Горцы оставили дом без охраны безбоязненно. Ни один клан не осмеливался напасть на соседа в его торговый день. Случись подобное – и все остальные кланы забудут на время свои распри, объединятся и вместе, сообща вырежут не знающих чести негодяев до последнего человека. Вот никто и не вздумал отсиживаться дома. Взяли бы с собой и нового родича по хлебу, да тот отговорился нездоровьем.
Кенет понимал, что спуск вниз для него равнозначен самоубийству. Не ровен час, его опознают. Он не стал посвящать родичей по хлебу в свои неприятности: хоть и прислал его в горы столь уважаемый человек, как массаона Рокай, хоть и преломили с ним хлеб родства, хоть и не донесет на него никто – а все же понравится ли горцам не просто оказывать гостеприимство, но укрывать беглеца, объявленного государственным преступником?
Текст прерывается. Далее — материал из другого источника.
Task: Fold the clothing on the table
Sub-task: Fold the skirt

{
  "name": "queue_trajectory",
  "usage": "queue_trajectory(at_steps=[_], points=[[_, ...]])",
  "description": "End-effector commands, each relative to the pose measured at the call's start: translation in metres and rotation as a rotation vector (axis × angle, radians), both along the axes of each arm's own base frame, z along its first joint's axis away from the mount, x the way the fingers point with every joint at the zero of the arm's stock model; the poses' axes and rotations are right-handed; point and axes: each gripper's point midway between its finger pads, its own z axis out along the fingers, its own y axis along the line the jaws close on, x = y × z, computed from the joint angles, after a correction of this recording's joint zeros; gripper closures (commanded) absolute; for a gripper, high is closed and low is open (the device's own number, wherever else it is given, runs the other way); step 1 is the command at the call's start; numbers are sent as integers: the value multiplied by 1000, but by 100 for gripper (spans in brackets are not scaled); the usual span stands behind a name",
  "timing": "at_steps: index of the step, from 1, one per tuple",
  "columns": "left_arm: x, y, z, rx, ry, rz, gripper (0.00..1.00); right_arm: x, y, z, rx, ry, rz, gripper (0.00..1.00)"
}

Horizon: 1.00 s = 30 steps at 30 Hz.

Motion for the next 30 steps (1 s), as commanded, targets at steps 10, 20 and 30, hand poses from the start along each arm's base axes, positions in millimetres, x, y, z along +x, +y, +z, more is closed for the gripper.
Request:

А вот если они ничего о нем не знали, даже в самом крайнем случае никто не пострадает.
Кенет пожаловался на сильную головную боль, и его оставили в покое.
Заняться Кенету в кои-то веки было решительно нечем. Работать в одиночку без присмотра опытного мастера горцы подмастерьям не дозволяли, а уж ученику из гостей – тем более. Приняться за устав, который Кенет за превратностями своей скитальческой жизни изрядно подзапустил, тоже никак не получается: женщин полон дом, и все до одной делом заняты. Нигде не найти укромного местечка. И даже ширмой не отгородишься: ширму ставят только на ночь или для тайного толкования сна. Если вся жизнь хозяев дома у гостя на виду, негоже ему таиться. Невежливо. Неучтиво.
Кенет лежал на теплом шэне, смотрел на работающих женщин и маялся бездельем. Состояние это для него было редким, непривычным, а оттого еще более мучительным. Ему все время казалось, что он должен что-то сделать, куда-то пойти, с кем-то повстречаться. Воинское ли ремесло, повседневное ли – все едино труд. Молодое тело, жаждавшее работы, призывало Кенета к деятельности. Зов был настолько силен, что Кенет то и дело оглядывался через плечо: он почти слышал этот зов. И когда в его мозгу раздался отдаленный крик, Кенет не сразу понял, что слышит не отзвук собственных мыслей, а голос совсем другого человека.
Крик повторился – громче, отчетливей. Кенет испуганно поднял глаза и обвел взглядом работающих женщин. Нет, никто больше не слышал. Хоть бы одна из женщин оторвалась от работы. Может, померещилось?
– Голова болит? – участливо спросила одна из женщин, увидев полубезумное выражение на лице гостя.
Кенет не успел ответить: крик повторился – жуткий, захлебывающийся.